Warning: The local coding environment executes arbitrary Python and Bash code locally. Use this feature only in trusted environments and with trusted inputs.

SDK Usage Snippet

Here's a brief example of how to use the gui_agents SDK to query the agent:

import pyautogui
import io
from gui_agents.s3.agents.agent_s import AgentS3
from gui_agents.s3.agents.grounding import OSWorldACI

# ... (engine_params and grounding_engine_params setup as per README) ...

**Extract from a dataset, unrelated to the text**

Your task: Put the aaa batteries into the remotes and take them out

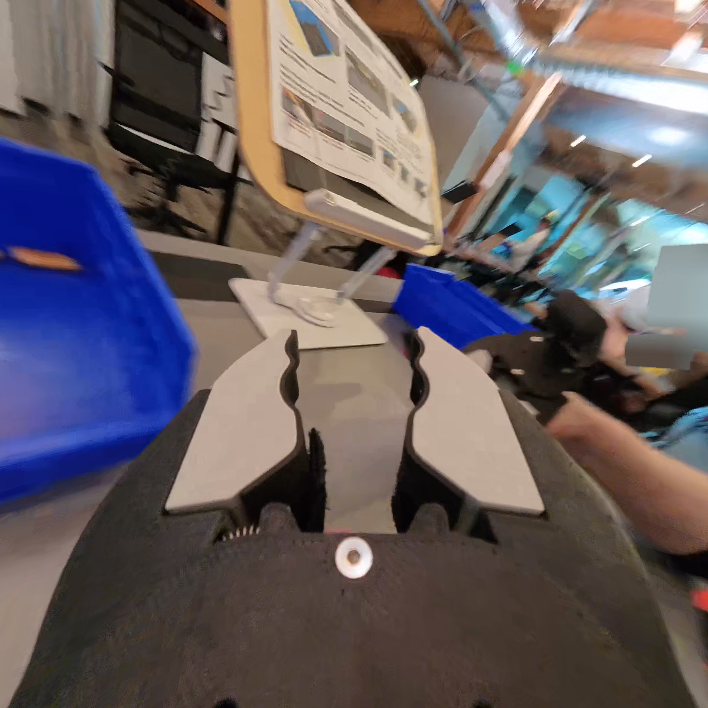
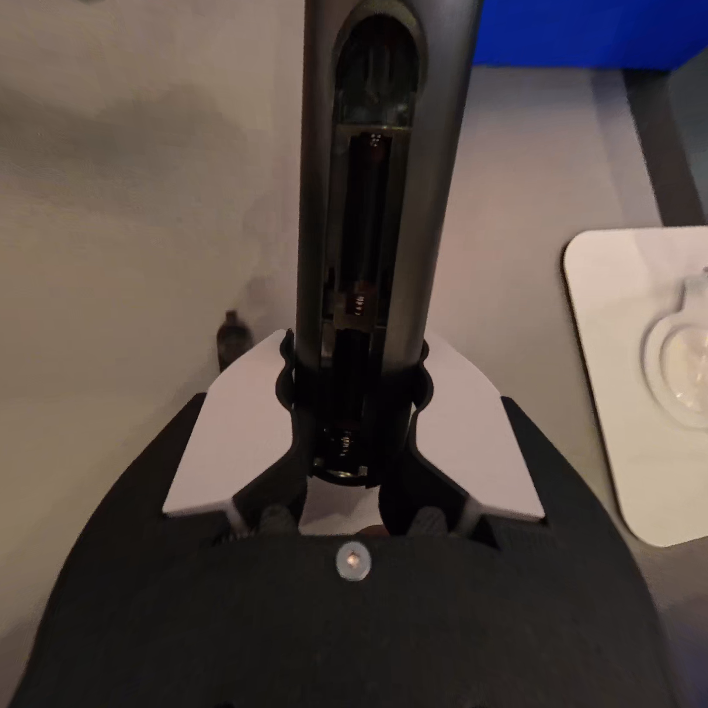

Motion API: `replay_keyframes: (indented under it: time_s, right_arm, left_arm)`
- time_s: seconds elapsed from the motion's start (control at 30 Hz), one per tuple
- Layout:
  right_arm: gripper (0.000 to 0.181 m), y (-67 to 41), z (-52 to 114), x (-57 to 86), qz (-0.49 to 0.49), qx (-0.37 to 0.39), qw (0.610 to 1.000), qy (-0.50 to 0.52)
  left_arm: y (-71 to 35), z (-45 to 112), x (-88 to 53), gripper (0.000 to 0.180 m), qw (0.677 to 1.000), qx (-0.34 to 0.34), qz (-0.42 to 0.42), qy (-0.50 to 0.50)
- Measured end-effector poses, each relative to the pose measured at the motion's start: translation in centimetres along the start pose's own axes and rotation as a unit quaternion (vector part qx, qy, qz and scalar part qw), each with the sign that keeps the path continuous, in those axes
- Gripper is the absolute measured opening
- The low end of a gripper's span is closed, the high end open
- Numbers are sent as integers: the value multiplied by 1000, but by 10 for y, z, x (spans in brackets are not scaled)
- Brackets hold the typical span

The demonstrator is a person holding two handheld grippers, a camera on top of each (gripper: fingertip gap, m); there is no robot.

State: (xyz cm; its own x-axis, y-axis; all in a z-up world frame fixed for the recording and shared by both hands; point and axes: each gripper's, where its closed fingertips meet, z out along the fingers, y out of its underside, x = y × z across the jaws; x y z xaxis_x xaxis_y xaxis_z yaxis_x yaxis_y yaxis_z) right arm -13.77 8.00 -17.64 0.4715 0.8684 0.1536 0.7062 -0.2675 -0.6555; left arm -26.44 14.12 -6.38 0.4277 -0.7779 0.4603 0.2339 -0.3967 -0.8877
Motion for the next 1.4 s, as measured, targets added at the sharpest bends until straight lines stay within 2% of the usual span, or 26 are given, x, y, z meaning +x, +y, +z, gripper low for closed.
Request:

grounding_agent = OSWorldACI(
    # ... parameters ...
)

agent = AgentS3(
    # ... parameters ...
)

# Get screenshot.
screenshot = pyautogui.screenshot()
buffered = io.BytesIO()
screenshot.save(buffered, format="PNG")
screenshot_bytes = buffered.getvalue()

obs = {
  "screenshot": screenshot_bytes,
}

instruction = "Close VS Code"
info, action = agent.predict(instruction=instruction, observation=obs)

exec(action[0])

Why Use Agent-S?

Agent-S stands out as a powerful tool for several reasons:

Human-like Computer Interaction: It enables AI agents to understand and interact with graphical user interfaces (GUIs) in a way that mimics human behavior, bridging the gap between AI and computer use.
State-of-the-Art Performance: With Agent S3, the framework achieves leading results on benchmarks like OSWorld, WindowsAgentArena, and AndroidWorld, demonstrating strong generalization capabilities.
Open and Extensible Framework: Being open-source, Agent-S provides a flexible foundation for researchers and developers to build upon, customize, and integrate into their own projects.
Multi-Platform Support: It runs seamlessly across Windows, macOS, and Linux, making it versatile for various environments.
Advanced Agentic Capabilities: Features like reflection agents and an optional local coding environment enhance the agent's ability to plan, execute, and debug complex tasks.
Flexible Model Integration: Supports a wide range of LLM providers and grounding models, allowing users to choose the best fit for their needs.